▶ _Problem to work on_
Among the entries below, how many lines contain the string "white"? Reply with that number alone.

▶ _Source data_
[Start of Attachment]

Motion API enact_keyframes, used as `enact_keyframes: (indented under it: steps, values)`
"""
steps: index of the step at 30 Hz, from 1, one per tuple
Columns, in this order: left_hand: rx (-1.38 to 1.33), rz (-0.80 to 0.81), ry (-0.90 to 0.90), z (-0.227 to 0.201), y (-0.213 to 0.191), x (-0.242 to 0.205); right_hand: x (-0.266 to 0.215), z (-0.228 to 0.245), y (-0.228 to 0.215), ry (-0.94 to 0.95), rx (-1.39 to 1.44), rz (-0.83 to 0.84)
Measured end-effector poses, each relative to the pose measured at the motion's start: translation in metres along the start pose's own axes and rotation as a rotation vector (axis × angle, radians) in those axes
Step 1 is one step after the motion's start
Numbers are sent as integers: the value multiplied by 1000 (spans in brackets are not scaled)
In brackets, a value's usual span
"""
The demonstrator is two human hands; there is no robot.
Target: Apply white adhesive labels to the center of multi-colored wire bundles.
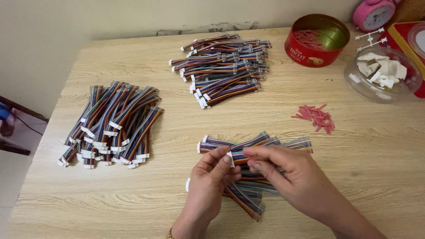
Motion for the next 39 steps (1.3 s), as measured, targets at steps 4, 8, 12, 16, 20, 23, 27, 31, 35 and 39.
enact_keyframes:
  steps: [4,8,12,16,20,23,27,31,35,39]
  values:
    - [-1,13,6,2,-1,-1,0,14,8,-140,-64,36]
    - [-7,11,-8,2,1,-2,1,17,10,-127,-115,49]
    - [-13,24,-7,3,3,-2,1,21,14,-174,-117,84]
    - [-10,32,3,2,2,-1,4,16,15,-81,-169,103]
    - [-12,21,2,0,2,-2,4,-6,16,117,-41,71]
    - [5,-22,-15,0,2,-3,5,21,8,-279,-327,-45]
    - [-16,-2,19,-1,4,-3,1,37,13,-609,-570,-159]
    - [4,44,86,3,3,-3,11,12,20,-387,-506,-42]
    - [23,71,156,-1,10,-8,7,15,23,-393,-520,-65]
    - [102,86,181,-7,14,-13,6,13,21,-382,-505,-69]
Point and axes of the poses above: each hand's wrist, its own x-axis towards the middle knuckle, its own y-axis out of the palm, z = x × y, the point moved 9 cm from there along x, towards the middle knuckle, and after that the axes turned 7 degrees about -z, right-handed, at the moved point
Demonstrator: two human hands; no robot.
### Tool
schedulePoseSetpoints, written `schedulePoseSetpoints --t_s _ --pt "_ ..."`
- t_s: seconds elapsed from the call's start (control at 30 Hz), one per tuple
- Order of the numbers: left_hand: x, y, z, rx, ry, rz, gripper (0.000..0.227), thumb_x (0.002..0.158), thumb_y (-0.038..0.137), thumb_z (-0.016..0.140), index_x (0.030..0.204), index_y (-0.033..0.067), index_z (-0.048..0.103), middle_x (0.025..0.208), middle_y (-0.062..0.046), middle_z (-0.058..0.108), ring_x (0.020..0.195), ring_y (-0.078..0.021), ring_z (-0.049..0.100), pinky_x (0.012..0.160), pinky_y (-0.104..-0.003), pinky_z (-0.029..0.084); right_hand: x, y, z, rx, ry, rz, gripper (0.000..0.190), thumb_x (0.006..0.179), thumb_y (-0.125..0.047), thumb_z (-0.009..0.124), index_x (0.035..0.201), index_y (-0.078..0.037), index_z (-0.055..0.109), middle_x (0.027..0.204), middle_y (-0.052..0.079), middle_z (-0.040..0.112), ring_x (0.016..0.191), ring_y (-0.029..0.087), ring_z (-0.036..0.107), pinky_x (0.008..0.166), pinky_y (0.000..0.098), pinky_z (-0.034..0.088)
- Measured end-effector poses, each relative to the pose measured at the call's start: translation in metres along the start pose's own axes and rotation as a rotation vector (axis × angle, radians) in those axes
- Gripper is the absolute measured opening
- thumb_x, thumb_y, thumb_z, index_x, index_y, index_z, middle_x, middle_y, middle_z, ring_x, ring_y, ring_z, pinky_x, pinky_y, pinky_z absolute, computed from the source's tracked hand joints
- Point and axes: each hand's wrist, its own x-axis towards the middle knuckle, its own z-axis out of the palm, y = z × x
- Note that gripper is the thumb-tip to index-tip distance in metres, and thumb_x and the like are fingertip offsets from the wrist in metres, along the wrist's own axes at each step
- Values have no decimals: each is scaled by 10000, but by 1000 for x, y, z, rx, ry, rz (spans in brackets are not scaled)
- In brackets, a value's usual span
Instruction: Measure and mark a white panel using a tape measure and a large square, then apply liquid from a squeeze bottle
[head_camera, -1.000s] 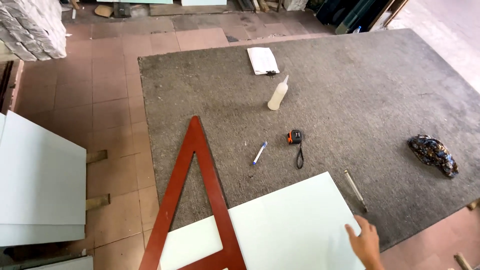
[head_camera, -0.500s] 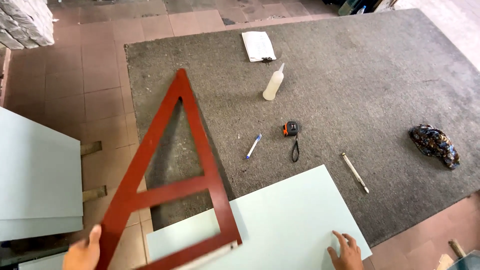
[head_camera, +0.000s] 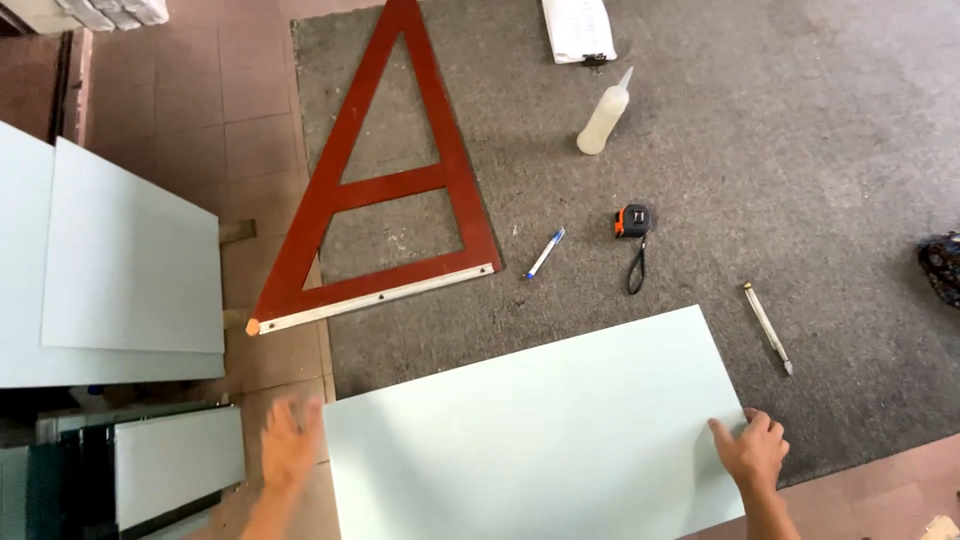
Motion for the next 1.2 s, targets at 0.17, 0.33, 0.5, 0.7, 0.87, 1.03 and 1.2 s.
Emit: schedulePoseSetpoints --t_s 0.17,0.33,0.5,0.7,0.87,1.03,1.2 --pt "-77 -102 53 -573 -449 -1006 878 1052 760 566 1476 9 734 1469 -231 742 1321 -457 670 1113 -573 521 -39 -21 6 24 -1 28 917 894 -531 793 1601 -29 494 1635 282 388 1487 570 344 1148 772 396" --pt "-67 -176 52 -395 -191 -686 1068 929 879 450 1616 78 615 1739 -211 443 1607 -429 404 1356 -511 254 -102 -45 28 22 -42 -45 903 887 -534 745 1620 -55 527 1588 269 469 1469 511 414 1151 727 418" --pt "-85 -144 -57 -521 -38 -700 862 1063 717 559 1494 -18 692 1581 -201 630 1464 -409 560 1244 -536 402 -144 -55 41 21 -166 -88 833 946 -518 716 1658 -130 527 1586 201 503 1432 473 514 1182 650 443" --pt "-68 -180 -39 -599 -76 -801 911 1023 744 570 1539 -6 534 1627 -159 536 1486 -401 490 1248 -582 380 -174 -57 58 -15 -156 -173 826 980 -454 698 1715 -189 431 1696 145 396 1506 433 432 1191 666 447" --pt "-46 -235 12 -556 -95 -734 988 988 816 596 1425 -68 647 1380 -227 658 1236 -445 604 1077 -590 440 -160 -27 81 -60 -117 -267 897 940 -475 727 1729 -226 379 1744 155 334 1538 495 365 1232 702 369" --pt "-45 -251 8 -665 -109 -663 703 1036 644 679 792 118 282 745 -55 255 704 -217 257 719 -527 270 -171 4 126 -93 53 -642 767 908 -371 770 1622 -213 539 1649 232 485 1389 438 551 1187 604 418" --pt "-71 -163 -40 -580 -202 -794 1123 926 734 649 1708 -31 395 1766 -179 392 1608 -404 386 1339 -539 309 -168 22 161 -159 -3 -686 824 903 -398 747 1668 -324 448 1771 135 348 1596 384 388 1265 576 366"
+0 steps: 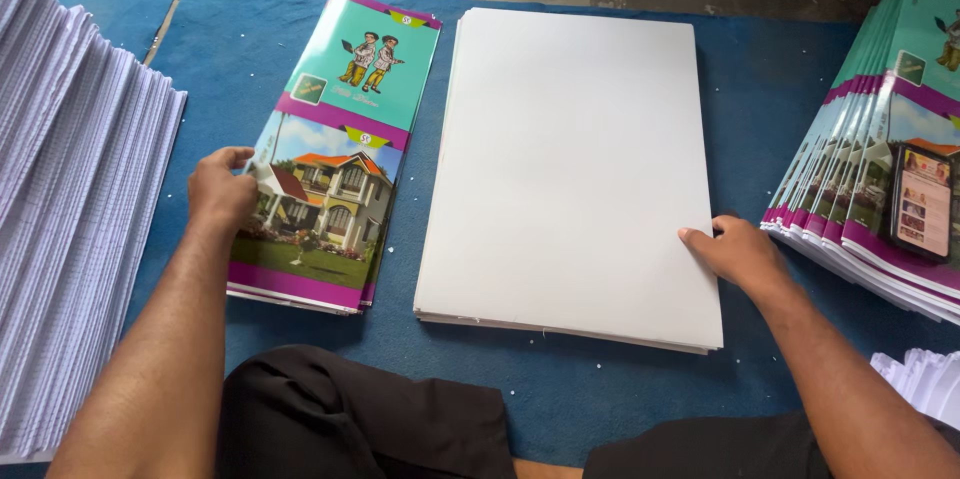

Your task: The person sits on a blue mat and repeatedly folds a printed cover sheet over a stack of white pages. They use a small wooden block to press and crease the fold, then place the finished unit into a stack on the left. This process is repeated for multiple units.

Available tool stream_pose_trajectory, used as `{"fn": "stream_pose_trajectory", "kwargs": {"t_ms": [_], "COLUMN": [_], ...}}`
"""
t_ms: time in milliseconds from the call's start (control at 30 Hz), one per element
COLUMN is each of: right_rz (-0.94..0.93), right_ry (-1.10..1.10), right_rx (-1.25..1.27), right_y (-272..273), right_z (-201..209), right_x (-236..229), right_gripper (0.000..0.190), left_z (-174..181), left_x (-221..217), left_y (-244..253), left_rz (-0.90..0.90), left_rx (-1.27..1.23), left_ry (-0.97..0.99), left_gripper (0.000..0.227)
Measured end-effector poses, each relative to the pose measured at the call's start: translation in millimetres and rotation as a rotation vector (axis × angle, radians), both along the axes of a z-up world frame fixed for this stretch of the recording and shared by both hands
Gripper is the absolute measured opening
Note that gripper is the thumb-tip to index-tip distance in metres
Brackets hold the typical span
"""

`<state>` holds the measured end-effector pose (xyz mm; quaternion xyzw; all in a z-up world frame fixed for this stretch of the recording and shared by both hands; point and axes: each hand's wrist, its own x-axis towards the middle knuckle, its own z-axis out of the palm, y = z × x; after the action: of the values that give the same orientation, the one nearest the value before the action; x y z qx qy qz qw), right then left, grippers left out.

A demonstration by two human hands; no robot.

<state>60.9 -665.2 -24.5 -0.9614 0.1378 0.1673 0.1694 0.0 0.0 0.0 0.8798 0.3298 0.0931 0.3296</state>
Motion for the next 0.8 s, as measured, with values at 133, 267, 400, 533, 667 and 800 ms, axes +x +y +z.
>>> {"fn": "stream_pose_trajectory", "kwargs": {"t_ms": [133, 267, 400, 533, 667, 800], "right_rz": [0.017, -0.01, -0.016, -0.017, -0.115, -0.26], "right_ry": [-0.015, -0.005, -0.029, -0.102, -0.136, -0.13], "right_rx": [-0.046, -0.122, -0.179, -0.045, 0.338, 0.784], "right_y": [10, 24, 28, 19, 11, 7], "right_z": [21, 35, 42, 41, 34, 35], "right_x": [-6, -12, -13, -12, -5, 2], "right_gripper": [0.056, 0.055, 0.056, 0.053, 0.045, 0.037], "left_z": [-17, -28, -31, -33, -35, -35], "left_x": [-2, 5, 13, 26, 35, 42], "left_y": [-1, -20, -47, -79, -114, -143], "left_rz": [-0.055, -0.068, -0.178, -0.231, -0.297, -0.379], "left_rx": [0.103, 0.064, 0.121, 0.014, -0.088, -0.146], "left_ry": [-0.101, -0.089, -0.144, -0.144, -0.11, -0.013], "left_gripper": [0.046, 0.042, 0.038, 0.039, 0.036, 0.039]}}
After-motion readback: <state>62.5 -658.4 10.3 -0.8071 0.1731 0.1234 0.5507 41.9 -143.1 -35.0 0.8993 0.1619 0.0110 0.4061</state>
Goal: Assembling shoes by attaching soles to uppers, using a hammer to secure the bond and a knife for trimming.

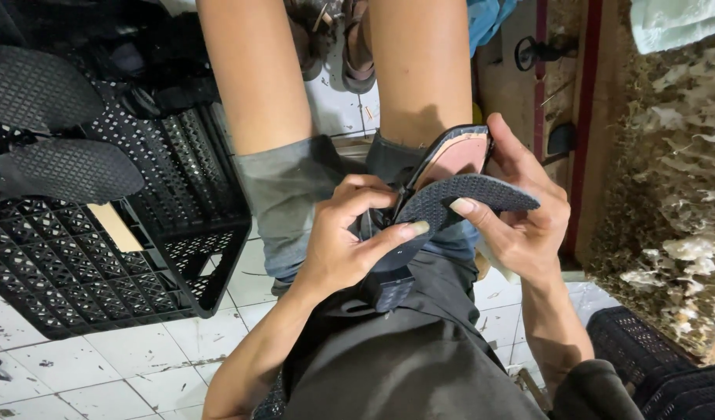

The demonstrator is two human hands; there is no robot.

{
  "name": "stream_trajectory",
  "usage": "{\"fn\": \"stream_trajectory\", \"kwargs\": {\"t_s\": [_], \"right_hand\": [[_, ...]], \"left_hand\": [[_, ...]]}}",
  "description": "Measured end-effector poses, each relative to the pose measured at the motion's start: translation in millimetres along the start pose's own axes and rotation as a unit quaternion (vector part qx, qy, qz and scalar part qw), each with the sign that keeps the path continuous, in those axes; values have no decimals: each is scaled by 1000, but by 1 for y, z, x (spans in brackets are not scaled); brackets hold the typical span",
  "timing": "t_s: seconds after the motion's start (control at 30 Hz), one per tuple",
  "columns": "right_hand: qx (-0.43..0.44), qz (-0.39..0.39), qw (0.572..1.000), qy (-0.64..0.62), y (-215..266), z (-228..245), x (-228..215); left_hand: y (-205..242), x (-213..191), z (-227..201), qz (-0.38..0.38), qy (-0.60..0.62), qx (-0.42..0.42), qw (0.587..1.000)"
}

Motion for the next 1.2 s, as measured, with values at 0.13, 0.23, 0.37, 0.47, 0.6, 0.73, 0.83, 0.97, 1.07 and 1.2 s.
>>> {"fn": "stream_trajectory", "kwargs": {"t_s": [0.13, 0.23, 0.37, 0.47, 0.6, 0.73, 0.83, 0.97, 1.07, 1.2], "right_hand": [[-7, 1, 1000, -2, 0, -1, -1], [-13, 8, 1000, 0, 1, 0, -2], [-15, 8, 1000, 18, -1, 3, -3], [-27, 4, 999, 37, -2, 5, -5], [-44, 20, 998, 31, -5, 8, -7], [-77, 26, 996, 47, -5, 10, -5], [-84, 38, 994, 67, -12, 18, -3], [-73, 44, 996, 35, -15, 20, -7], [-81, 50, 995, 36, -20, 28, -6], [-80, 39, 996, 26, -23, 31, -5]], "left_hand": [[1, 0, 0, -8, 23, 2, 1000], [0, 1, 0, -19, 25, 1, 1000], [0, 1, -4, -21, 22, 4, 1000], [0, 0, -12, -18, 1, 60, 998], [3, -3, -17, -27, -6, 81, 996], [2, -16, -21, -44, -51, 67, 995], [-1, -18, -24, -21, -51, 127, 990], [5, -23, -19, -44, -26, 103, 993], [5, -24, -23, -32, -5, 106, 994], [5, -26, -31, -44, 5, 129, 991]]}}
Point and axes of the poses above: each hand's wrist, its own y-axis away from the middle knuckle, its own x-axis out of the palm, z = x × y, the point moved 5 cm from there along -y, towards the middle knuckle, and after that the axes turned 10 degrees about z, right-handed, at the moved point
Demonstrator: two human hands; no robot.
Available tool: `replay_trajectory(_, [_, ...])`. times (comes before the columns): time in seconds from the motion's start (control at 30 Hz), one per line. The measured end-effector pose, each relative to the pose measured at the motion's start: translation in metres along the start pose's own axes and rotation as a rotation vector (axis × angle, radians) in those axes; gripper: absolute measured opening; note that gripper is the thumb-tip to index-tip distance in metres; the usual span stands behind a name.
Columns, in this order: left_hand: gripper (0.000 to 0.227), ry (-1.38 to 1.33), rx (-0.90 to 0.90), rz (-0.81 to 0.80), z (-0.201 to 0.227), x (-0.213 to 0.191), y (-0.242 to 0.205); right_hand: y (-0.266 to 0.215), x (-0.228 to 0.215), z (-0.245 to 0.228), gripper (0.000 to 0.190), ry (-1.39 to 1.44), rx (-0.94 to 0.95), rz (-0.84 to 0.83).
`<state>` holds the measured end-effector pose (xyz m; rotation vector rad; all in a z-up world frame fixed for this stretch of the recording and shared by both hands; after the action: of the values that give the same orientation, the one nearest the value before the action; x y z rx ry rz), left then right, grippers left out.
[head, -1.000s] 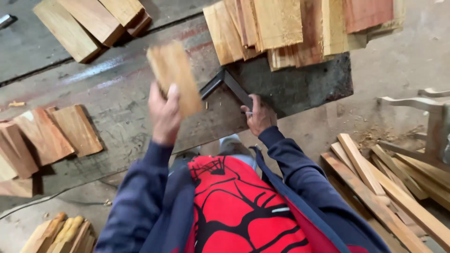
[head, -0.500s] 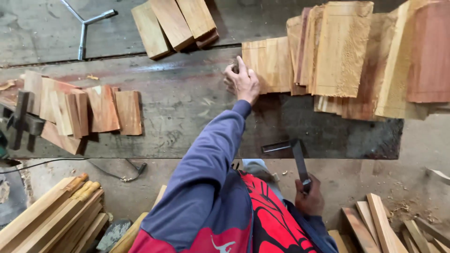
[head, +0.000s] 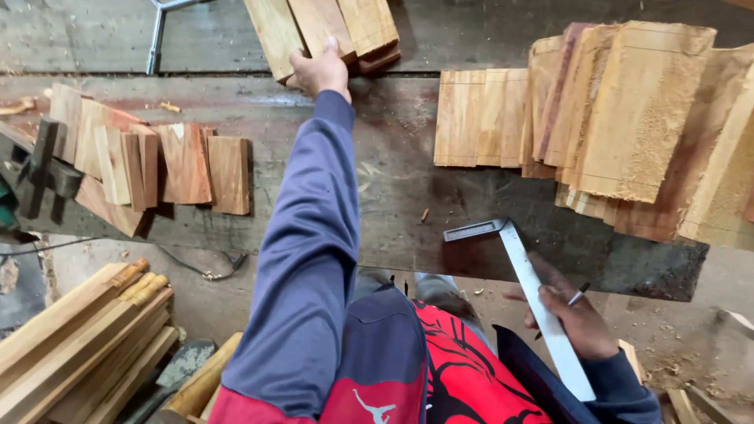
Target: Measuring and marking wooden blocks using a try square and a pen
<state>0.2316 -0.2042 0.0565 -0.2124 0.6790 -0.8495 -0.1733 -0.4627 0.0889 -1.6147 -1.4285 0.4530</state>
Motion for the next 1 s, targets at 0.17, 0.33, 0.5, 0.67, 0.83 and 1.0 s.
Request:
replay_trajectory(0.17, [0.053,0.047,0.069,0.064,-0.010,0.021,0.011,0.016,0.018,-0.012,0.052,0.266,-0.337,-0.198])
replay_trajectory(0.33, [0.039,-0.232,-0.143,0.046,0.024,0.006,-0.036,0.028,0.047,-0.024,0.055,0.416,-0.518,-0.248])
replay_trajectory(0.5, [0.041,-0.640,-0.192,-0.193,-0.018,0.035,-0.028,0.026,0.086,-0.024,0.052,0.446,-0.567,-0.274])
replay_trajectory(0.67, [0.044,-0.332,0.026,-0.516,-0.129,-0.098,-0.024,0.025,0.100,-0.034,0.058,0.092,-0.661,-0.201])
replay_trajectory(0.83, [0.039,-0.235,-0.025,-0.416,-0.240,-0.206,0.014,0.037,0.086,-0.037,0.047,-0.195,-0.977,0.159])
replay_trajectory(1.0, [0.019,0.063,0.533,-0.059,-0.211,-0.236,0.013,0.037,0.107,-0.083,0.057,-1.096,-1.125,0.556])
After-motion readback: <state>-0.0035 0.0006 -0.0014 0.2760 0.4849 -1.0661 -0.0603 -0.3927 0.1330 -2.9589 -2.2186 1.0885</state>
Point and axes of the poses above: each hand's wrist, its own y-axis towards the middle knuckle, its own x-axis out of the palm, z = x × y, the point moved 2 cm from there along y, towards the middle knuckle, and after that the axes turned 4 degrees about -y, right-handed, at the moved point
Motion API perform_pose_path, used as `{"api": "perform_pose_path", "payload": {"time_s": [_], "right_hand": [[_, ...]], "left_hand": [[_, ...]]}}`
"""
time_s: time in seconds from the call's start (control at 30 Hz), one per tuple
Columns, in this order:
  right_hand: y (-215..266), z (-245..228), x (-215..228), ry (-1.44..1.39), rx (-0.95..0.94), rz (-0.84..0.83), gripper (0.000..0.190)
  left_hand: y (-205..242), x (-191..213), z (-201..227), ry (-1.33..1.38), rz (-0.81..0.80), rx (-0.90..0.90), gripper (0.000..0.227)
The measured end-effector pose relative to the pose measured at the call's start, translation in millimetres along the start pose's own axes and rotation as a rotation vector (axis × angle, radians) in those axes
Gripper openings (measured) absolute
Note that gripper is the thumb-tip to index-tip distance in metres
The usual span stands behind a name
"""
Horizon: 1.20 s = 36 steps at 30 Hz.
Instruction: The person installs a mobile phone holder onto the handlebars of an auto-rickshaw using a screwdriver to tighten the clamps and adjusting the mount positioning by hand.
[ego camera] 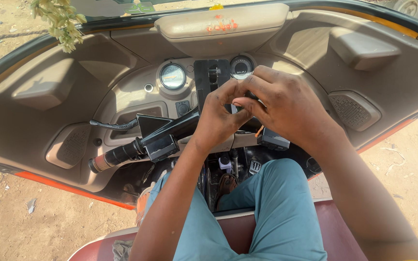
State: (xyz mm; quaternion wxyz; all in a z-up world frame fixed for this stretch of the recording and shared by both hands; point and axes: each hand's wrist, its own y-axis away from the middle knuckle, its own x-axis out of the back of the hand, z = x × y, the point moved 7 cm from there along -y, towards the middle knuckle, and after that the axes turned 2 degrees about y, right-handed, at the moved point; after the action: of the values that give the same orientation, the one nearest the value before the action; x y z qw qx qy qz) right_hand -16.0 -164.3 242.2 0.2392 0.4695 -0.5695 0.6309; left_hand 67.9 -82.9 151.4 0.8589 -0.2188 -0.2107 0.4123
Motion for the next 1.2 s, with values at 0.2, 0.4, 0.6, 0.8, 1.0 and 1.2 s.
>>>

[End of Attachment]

▶ _Result of the exercise_
3